Fruit bodies can be used for mushroom dyeing; depending on the mordant used, yellow, orange, or greenish-brown dyes can be made.

==Chemistry==
Sclerocitrin, a pigment compound originally isolated from the common earthball (Scleroderma citrinum), is the major contributor to the yellow colour of the mycelium and the stipe base of C. piperatus fruit bodies. Other compounds that have been isolated from this species include norbadione A, chalciporone, xerocomic acid, variegatic acid, variegatorubin, and another yellow pigment, chalcitrin. Chalciporone is responsible for the bitter taste of the fruit bodies. The pigments sclerocitrin, chalcitrin, and norbadione A are derived biosynthetically from xerocomic acid. Related compounds found in the fruit bodies include the chalciporone isomers isochalciporone and dehydroisochalciporone.
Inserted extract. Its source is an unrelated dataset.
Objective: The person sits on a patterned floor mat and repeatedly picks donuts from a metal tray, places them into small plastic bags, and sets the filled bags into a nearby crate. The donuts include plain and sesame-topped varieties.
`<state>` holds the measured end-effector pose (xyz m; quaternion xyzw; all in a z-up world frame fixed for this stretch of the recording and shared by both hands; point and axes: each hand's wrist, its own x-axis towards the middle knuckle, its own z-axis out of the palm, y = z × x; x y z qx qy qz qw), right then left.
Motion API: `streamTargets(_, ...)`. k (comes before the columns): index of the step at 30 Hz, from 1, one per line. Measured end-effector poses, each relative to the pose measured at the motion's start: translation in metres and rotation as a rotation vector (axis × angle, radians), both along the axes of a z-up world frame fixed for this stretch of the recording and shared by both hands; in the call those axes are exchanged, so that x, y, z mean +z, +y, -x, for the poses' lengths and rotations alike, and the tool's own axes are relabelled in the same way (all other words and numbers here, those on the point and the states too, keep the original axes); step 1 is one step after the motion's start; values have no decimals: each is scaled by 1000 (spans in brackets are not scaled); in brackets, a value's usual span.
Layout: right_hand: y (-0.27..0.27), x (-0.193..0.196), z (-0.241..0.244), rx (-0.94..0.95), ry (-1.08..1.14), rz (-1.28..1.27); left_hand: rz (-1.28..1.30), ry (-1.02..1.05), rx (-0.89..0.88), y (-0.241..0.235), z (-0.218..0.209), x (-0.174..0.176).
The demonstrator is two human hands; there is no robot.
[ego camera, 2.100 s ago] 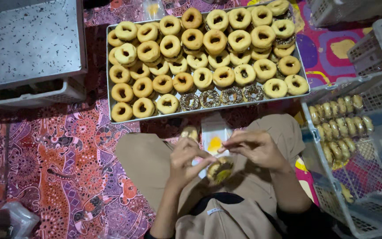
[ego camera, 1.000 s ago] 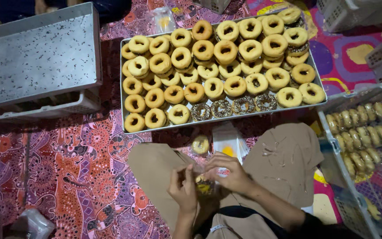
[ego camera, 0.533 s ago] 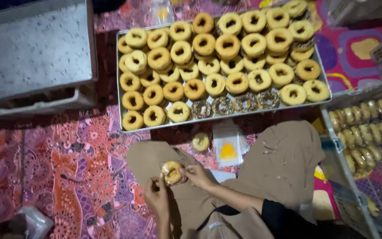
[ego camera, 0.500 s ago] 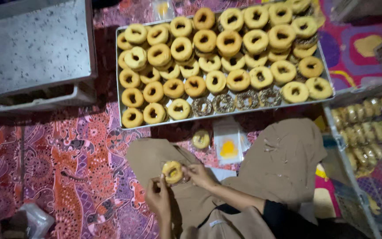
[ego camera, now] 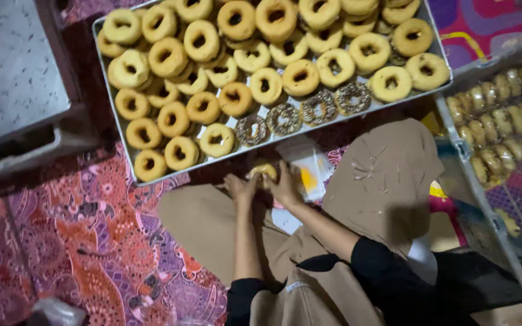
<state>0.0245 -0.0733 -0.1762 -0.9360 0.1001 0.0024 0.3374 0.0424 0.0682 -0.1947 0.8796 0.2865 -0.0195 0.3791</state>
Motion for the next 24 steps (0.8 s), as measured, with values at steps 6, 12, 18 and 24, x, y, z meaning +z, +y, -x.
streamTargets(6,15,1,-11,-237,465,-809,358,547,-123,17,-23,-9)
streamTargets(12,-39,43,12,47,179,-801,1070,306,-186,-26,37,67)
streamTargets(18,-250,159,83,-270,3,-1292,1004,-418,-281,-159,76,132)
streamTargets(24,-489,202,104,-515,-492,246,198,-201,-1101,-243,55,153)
A field study of fungi growing in polluted sites in Czechia and Slovakia found that C. piperatus fruit bodies growing near lead smelters and on mine and slag dumps had the greatest ability to bioaccumulate the element antimony. In one collection, an "extremely high" level of the element was detected—1423 milligrams of antimony per kilogram of dried mushroom. In comparison, the antimony levels detected in other common terrestrial fungi from the same area, both saprobic and ectomycorrhizal, were more than an order of magnitude smaller.